The principal change from the original design is the boiler. Tornado’s boiler was designed as a fully welded vessel with a steel firebox as opposed to the original that was riveted and had a copper firebox. The reason is that, with the exception of a small cottage industry which supports the existing preservation movement, there is no capacity to produce a large riveted boiler in the modern pressure vessel industry.
This method of construction did not significantly increase the technical risk as extensive use was made of welded boilers and steel fireboxes in the USA and other overseas countries. Also the successful Bulleid Merchant Navy and West Country classes had fully welded inner and outer fireboxes made from steel.
Requirements for modern operating conditions
Brakes: the A1 class was equipped with a steam brake for the locomotive and vacuum brake for the train. As it is expected that the locomotive will spend most of its operating time on the main line, the Trust has decided to make air brakes the primary braking system for the locomotive. To enable the locomotive to haul vacuum braked stock on heritage railways, a vacuum ejector will be fitted with the vacuum train pipe being controlled through an air/vacuum proportional valve.
In addition to the automatic fail-safe air brake system, the locomotive will be equipped with a straight air brake to assist with shunting and coupling.
AWS/TPWS: the original locomotives were fitted with the BR vacuum brake AWS (Automatic Warning System). By the time Tornado is in service, the new TPWS (Train Protection and Warning System) will be required. This is designed to be a direct replacement for the AWS as fitted to air braked diesel and electric stock, however it is not so readily swapped with the vacuum AWS equipment. There will also be a need to fit a data recorder to all motive power running on Network Rail. Radio will also have to be fitted.
Electrical system: arising from the above plus the possible fitment of video cameras to relay locomotive action to the train, there will be a significantly increased requirement for electrical power on the locomotive. As built, the A1s had a 350 watt 24v AC turbo alternator fitted which powered light bulbs for marker lights, cab gauge lighting and certain lights for maintenance purposes. When the AWS was fitted, a separate 24v battery set was provided.
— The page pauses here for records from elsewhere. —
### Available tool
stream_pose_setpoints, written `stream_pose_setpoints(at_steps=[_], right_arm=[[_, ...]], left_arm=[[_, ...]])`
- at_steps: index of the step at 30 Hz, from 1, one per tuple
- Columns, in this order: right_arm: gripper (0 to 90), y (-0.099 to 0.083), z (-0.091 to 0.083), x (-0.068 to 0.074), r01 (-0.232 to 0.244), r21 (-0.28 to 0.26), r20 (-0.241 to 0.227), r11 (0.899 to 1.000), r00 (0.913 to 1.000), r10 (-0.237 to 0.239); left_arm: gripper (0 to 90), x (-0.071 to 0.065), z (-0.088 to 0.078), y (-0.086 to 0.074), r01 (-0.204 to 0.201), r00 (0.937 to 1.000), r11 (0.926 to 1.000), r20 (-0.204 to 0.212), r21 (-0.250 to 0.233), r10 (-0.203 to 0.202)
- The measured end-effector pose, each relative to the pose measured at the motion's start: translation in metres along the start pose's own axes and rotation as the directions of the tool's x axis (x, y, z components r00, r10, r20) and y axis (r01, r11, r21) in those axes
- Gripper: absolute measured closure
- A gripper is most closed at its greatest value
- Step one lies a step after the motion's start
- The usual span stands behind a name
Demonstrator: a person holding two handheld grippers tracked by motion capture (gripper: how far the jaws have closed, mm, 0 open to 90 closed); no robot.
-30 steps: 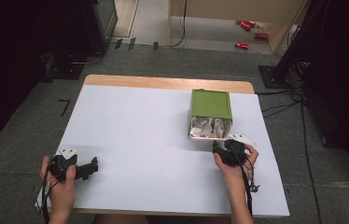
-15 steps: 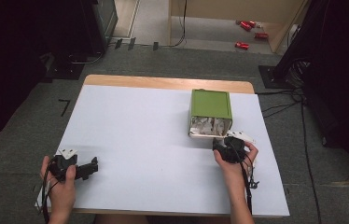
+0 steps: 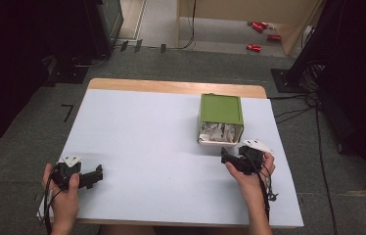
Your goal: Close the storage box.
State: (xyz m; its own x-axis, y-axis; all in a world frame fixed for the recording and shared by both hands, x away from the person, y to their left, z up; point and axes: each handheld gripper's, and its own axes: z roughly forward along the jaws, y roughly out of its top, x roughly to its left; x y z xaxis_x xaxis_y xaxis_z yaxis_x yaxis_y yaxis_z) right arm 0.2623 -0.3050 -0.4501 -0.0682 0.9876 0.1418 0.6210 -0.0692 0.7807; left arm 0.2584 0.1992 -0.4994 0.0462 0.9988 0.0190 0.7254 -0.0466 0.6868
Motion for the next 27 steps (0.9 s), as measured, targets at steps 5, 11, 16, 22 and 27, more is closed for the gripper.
stream_pose_setpoints(at_steps=[5, 11, 16, 22, 27], right_arm=[[13.5, -0.003, -0.011, -0.007, 0.01, -0.016, 0.008, 1.0, 0.9999, -0.01], [13.5, -0.01, -0.02, -0.02, 0.011, -0.018, 0.051, 1.0, 0.9987, -0.01], [13.7, -0.015, -0.027, -0.032, 0.003, -0.009, 0.06, 1.0, 0.9982, -0.003], [13.8, -0.02, -0.033, -0.044, -0.01, -0.008, 0.079, 1.0, 0.9968, 0.01], [13.8, -0.027, -0.036, -0.054, -0.015, 0.0, 0.091, 1.0, 0.9957, 0.015]], left_arm=[[0.0, 0.0, 0.0, 0.0, 0.0, 1.0, 1.0, 0.0, 0.0, 0.0], [0.0, 0.0, 0.0, 0.0, -0.001, 1.0, 1.0, 0.0, 0.0, 0.001], [0.0, 0.0, 0.0, 0.0, 0.0, 1.0, 1.0, 0.0, 0.0, 0.0], [0.0, 0.0, 0.0, 0.0, 0.0, 1.0, 1.0, 0.0, 0.0, 0.0], [0.0, 0.0, 0.0, 0.0, 0.0, 1.0, 1.0, 0.0, 0.0, 0.0]])
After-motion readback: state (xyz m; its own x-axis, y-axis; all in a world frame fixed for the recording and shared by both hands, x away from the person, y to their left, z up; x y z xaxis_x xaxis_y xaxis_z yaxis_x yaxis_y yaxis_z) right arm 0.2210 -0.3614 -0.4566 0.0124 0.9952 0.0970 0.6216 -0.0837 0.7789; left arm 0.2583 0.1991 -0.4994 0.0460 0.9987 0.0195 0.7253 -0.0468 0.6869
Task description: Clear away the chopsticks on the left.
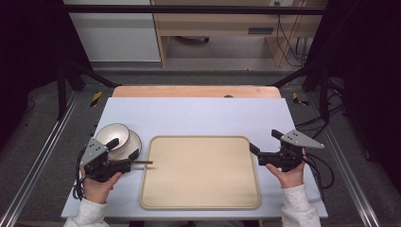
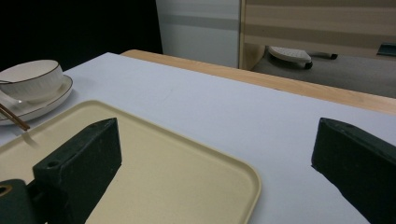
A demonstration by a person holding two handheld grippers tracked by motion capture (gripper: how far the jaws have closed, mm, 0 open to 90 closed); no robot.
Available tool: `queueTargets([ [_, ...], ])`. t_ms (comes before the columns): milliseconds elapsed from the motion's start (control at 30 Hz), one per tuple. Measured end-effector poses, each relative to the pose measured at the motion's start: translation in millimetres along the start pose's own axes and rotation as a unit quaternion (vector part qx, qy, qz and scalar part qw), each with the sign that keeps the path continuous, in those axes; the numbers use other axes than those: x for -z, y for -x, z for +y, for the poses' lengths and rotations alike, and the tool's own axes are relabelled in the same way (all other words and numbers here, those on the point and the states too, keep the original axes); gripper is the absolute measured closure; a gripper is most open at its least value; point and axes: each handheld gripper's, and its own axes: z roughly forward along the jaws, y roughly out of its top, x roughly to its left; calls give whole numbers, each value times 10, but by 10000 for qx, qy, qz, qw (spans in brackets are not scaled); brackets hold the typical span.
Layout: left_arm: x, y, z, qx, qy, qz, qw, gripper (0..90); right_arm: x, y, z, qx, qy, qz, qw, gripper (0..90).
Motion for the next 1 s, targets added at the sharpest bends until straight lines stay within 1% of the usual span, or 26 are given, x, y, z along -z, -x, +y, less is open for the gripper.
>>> queueTargets([
  [233, 104, -71, -73, 59, -54, 0, 10000, 153, 20, -4, 0, 17, -10, -5, 10000, 21],
  [367, 169, -98, -115, 14, -107, -52, 9999, 156, 19, -27, -5, 35, -71, -2, 10000, 21],
  [400, 198, -112, -134, -31, -153, -69, 9999, 155, 18, -25, -6, 88, -68, 2, 9999, 20],
  [633, 282, -156, -222, -83, -259, -146, 9995, 156, 34, -64, 13, 132, -96, -19, 9999, 20],
  [733, 347, -202, -286, -87, -356, -151, 9992, 159, 48, -87, 33, 173, -81, 9, 9998, 21],
  [833, 376, -215, -329, -91, -406, -138, 9990, 161, 43, -101, 36, 163, -99, 3, 9998, 21],
  [867, 389, -219, -356, -112, -464, -125, 9988, 162, 42, -102, 37, 194, -107, 15, 9998, 21],
  [967, 405, -226, -418, -173, -624, -123, 9978, 172, 32, -109, 36, 175, -107, 22, 9998, 21],
  [1000, 405, -227, -441, -165, -649, -122, 9977, 173, 28, -111, 34, 173, -120, 22, 9998, 21],
])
Tornado therefore has a dual battery system: a vital service battery to power the AWS/TPWS and cab radio and a general services battery for the other demands. The alternators continuously charge these, backed up if necessary by an auxiliary generator in the support coach or a mains shore supply when stabled. The charging circuitry has been designed to ensure preferential charging of the vital services battery.
Range and capacity
Tornado’s tender has been redesigned internally eliminating the water scoop and increasing the water capacity from 5000 gallons (22,700 litres) to around 6,200 gallons (28,150 litres) and reducing coal capacity from 9 tons to 7.5 tons.
The range of a steam locomotive is governed by water capacity, lubricant consumption and fuel capacity. Water is the most significant limitation with most locomotives hauling loaded trains at express speeds being limited to about 100 miles (160 km) between fillings of the tender. For the A1 class an average of 40-45 gallons (113-137 litres) per mile is to be expected. Thus the standard 5000 gallons (22,700 litres) capacity of the tender will give about 100 miles (160 km) allowing 500 gallons (2,270 litres) in reserve.
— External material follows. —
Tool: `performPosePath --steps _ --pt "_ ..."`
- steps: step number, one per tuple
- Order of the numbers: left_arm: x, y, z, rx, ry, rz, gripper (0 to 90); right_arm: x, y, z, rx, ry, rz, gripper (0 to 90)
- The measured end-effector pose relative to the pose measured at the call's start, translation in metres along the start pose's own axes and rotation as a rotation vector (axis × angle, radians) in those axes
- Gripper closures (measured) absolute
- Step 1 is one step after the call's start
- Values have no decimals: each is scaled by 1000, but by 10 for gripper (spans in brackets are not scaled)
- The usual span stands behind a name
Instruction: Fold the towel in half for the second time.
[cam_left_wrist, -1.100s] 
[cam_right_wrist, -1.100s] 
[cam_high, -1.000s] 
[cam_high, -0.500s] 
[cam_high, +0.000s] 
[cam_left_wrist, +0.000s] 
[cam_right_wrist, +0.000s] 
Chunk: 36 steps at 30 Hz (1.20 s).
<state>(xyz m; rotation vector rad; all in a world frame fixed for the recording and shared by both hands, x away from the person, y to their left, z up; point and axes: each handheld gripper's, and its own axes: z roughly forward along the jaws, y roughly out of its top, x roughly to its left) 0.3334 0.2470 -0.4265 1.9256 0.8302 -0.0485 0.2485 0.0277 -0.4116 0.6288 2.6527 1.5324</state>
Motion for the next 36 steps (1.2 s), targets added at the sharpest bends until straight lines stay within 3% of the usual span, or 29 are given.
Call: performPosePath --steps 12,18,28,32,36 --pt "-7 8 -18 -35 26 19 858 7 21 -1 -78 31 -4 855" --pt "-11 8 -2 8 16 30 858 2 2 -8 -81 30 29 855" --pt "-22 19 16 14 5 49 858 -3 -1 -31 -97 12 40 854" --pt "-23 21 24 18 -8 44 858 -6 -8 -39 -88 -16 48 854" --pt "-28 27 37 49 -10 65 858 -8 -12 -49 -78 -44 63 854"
With the capacity of the tender augmented to 6,200 gallons (27,240 litres) plus a possible 8,000 gallons (36,320 litres) in a future second vehicle, a range of around 300 miles (480 km) non-stop would be practicable. This would allow operation from Euston to Carlisle or Kings Cross to Newcastle.
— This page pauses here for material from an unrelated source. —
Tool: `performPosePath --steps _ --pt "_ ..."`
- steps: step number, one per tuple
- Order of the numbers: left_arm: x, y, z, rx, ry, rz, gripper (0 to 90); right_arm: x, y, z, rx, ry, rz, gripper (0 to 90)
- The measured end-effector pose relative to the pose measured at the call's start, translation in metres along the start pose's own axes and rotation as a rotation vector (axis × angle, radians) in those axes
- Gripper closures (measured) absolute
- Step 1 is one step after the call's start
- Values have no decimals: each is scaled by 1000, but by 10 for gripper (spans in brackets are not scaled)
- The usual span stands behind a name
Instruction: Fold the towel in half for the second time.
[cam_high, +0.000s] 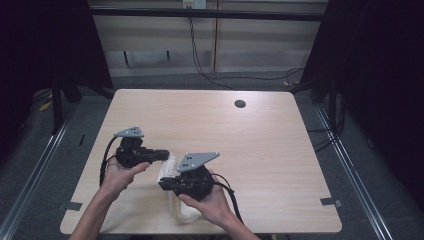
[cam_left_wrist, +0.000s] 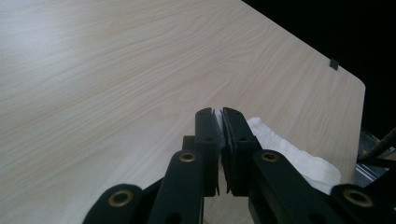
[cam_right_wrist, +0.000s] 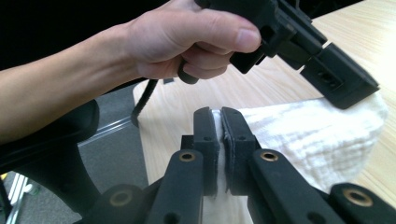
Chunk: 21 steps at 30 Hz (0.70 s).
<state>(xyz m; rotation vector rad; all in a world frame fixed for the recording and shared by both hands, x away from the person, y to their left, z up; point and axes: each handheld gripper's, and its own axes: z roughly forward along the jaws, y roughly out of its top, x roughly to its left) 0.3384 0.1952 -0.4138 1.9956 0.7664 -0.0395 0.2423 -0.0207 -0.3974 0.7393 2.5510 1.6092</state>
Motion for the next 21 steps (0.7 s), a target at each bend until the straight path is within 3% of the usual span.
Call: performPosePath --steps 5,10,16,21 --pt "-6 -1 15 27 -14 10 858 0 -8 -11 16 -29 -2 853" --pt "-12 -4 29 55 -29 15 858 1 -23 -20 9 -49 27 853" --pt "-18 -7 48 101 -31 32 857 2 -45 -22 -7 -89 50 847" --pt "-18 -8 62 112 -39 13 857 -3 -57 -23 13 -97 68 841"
Full oil pots and lubricators would ensure a comfortable 300 miles (480 km) range – the Elizabethan non-stop runs totalled about 400 miles (640 km) with the shed runs at either end. The original locomotives had a coal capacity of 9 tons of coal which gave about 350 miles (560 km) of range. Tornado’s reduced coal capacity of 7.5 tons will give a range of about 290 miles (470km).
The A1 class was designed to cope with the heaviest regular East Coast trains of the post-war period. These were regularly loaded to 15 coaches or 550 tons. The locomotives were capable of maintaining 60-70 miles per hour (95-110 km/hr) on level track. However, the asset of Tornado will be the ability to haul lighter (10-11 coach trains) at higher speeds to fit in with modern traffic patterns.